VIVENCIAS PARA LA PERVIVENCIA

Casi seguro que muchos de ustedes tuvieron algún profesor peculiar del que han hablado o incluso se han atrevido a imitar delante de amigos. ¿Recuerdan aquella vez en que iban atravesando aquella avenida y se cruzaron con ese actor? ¿cuál era su nombre? ¿Y qué me dicen de cuando estuvieron a punto de morir sepultados por un espejo ―su curiosidad infantil, incauta, quiso empujarlos desde la cuna a la fosa mucho antes de lo esperado―? (Anécdota totalmente verídica y, según tengo entendido, autobiográfica).

La pervivencia se funda en el relato. Compartir con otros las vivencias propias supone una invitación por las galerías de la memoria, del recuerdo. ¿A qué se han dedicado tantos y tantos escritores desde hace…? Al fin y al cabo, la ficción es recuerdo oculto, revestido de ropajes, hasta el punto de que un francesito aburguesado se puso escribir hasta siete volúmenes hace ya un siglo llevado por el fetichismo (y cierta histeria) de rescatar el tiempo que ya creía perdido. Todos queremos y necesitamos recordar, así como hacer partícipes de nuestros recuerdos a los demás. El ser humano se busca a sí mismo a través de esas memorias y se da a conocer divulgándolas ―lo sepa o no―: el abuelo revive su mocedad relatando al nieto (tal vez les suene eso de las «historias del abuelo Cebolleta»); los amantes ―después de años y años juntos― reavivan los recuerdos, repiten patrones (esa canción que sonaba en la radio mientras estaban en la habitación de ella, la vez en que sus padres pasaron fuera todo el finde); los amigos descubren nuevas grietas de la personalidad del otro (¿cuándo dos amigos llegan a conocerse por completo?). Los recuerdos se preservan en una caja fuerte de líquido amniótico. En cierto modo son como el dinero, si uno no tiene con quien compartirlo, pierden buena parte de su valor. Pasamos gran parte de nuestro tiempo rememorando, rescatando viejas anécdotas que a veces nos sirven para reanimar una conversación o salvar un silencio incómodo. Sabemos que suelen ser eficaces, pues los demás no suelen negarse al relato de un recuerdo. A casi todos nos gusta que nos cuenten, que nos abran esas ventanas a la memoria y nos permitan fisgonear un poco en ese esquivo desván que es la identidad propia y ajena.

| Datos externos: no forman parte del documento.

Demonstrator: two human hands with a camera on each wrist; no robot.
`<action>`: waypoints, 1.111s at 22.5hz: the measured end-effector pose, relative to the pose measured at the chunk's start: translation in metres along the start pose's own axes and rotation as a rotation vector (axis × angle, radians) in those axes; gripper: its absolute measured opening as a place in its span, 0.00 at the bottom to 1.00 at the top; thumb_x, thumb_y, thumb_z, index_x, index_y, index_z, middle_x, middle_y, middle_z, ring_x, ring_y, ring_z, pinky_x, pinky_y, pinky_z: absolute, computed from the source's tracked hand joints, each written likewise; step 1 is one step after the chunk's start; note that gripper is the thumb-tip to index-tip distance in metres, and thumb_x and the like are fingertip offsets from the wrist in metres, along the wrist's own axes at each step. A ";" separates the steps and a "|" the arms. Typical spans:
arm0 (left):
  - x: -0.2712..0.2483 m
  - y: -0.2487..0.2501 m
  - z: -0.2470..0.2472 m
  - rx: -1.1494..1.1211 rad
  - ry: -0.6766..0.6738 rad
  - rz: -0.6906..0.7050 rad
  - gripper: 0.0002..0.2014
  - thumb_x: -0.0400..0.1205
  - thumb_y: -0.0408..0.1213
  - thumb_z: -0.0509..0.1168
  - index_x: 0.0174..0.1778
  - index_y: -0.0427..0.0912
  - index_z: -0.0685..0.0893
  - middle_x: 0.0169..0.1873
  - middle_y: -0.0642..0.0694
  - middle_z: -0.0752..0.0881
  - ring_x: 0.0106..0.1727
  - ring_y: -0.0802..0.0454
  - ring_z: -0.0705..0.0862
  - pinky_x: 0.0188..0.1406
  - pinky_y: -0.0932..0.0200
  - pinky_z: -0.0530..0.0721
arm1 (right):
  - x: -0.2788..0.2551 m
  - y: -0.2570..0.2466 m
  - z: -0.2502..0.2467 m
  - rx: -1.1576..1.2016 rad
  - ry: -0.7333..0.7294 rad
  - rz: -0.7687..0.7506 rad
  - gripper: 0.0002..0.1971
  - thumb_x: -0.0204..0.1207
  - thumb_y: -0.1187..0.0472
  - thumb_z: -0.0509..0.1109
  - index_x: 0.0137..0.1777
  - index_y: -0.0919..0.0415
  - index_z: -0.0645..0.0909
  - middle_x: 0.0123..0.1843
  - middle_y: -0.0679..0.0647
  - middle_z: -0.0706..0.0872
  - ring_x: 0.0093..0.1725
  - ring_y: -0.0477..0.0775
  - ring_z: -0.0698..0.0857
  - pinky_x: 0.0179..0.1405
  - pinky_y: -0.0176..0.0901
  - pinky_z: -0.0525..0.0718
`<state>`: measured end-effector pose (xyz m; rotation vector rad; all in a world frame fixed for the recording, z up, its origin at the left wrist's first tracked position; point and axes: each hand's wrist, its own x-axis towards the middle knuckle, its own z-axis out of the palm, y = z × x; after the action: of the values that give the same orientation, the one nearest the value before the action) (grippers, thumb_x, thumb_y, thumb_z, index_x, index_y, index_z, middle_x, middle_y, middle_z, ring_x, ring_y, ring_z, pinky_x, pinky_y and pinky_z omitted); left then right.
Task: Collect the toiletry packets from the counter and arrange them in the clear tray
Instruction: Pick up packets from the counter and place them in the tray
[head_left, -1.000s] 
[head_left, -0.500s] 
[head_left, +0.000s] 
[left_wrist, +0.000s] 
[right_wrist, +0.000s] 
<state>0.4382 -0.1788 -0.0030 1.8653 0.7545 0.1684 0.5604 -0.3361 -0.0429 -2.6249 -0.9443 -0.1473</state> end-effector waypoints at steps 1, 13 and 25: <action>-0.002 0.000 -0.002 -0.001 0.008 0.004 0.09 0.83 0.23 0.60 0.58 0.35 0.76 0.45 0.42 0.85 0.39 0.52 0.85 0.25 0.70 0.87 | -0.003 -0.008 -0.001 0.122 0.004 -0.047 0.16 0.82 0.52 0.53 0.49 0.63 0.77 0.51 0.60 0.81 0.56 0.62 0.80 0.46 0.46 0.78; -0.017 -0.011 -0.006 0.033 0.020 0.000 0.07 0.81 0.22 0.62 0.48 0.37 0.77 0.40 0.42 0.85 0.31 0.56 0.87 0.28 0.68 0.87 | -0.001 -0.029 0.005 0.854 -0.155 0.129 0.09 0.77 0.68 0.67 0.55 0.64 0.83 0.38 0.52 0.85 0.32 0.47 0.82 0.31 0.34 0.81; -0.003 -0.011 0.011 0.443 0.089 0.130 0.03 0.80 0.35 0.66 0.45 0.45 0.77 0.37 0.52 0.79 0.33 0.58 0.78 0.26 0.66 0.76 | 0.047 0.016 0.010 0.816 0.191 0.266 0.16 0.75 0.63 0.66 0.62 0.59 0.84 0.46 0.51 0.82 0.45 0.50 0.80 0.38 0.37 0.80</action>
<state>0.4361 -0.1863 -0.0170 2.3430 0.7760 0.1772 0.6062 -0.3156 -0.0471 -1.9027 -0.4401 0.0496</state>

Ahora que tanto se lleva lo de reivindicar oprobios del pasado, cuántas veces habrán oído lo de memoria histórica, memorias del Holocausto, memorias del exilio (por la Guerra Civil española, por las dictaduras bananeras, por el estalinismo).  Y qué decir de los hombres de mundo, esa estampa del aventurero que regresa a su Ítaca particular y suscita comentarios como «seguro que ese tiene un montón de anécdotas» o «ese tiene mucha vida», y a quien en cierto modo buscamos porque sabemos que es la única manera de reproducir ―muy diluidamente― esa vida que quizá habríamos querido también para nosotros; siempre con un pie delante y otro detrás del umbral.

No escatimen. Compartir los recuerdos puede ser liberador, emotivo o simplemente divertido. En cierto modo, el fin no es muy distinto del que mueve al arqueólogo o al paleontólogo que halla cualquier reliquia o fósil y se apresura en conservarlo. ¡La de museos que se pierden todos los días! Quizá este sea buen momento ―la coyuntura en la que estamos predispone a ello― para sentarse junto al fuego y empezar a abrir compuertas de nuestra alma. Al fin y al cabo, así empezó todo.